つーか「死に急ぐ」とか「天罰が下った」とか「危機感が足りないよ」とかこいつら語彙が豊富すぎ。反省。
なずーりんの台詞も見辛かったかも・・・
そして相変わらず稚拙な文章でスミマセン。感想をお待ちしています。
なずーりん
成体でも通常ゆっくりの子供サイズにしかならない、とても小さなゆっくり。
顔面以外全身灰色、大きな丸い耳、細長い尻尾、硬い前歯を持つネズミのようなゆっくり。

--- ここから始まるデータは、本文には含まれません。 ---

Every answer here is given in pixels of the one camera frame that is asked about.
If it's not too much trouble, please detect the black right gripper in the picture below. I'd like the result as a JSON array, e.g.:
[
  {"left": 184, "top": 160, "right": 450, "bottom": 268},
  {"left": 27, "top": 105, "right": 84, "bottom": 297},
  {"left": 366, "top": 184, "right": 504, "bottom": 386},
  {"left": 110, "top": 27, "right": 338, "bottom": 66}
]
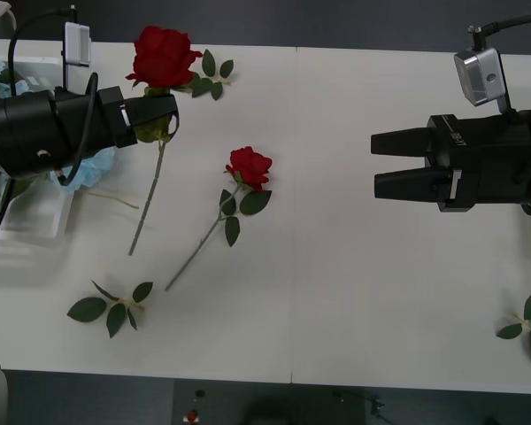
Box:
[{"left": 370, "top": 110, "right": 531, "bottom": 213}]

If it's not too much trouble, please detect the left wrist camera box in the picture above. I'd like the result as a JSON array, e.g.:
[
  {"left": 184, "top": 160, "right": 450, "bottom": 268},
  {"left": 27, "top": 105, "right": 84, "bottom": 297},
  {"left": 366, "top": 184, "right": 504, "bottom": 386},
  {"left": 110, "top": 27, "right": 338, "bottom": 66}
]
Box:
[{"left": 64, "top": 21, "right": 92, "bottom": 68}]

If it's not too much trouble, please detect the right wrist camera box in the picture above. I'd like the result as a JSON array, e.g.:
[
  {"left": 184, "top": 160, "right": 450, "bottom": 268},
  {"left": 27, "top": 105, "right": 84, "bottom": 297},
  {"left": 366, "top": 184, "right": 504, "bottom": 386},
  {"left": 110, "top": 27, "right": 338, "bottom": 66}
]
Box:
[{"left": 453, "top": 47, "right": 508, "bottom": 108}]

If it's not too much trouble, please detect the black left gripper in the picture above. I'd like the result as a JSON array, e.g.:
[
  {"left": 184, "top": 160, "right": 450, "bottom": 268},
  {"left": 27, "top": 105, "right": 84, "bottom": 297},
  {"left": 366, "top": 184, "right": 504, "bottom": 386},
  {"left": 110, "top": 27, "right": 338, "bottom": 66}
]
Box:
[{"left": 52, "top": 86, "right": 181, "bottom": 172}]

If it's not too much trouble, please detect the red rose with green stem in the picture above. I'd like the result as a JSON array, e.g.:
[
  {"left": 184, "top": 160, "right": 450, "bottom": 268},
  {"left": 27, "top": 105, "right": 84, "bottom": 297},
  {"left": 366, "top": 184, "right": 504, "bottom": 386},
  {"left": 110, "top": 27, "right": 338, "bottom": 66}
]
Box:
[
  {"left": 124, "top": 25, "right": 204, "bottom": 258},
  {"left": 164, "top": 145, "right": 274, "bottom": 292}
]

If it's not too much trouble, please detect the grey base with red buttons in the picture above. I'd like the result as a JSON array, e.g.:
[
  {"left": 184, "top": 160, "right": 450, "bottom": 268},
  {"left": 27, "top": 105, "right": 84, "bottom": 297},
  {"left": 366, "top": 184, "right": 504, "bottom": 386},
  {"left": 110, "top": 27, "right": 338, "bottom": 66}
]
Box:
[{"left": 172, "top": 378, "right": 293, "bottom": 425}]

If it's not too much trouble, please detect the shallow white box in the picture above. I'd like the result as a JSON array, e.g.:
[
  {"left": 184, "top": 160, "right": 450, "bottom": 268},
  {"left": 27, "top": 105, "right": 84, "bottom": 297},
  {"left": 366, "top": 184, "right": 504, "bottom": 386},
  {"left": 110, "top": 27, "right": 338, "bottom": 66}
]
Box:
[{"left": 0, "top": 55, "right": 79, "bottom": 243}]

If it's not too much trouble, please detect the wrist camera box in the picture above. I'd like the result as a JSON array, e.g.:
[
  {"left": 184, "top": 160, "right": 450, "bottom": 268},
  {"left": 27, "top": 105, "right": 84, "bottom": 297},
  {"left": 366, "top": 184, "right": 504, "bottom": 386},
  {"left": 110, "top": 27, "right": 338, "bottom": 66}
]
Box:
[
  {"left": 64, "top": 21, "right": 92, "bottom": 68},
  {"left": 453, "top": 47, "right": 508, "bottom": 108}
]

人懐っこい。あと、すばしっこい。常に2匹以上の群れを作っている。
これではネズミそのものなのだが、実は本物のネズミにも襲われるらしい。
常に赤ゆ言葉。「ゆ」を「ちゅ」と発音する。本能的にちぇんとおりんが苦手。
草からゆっくりの中身まで何でも食べる。中身はチーズ。ネズミに狙われるのはこの中身のため?
小さいので他のゆっくりにも簡単に潰されてしまうのも珍しさの要因かも。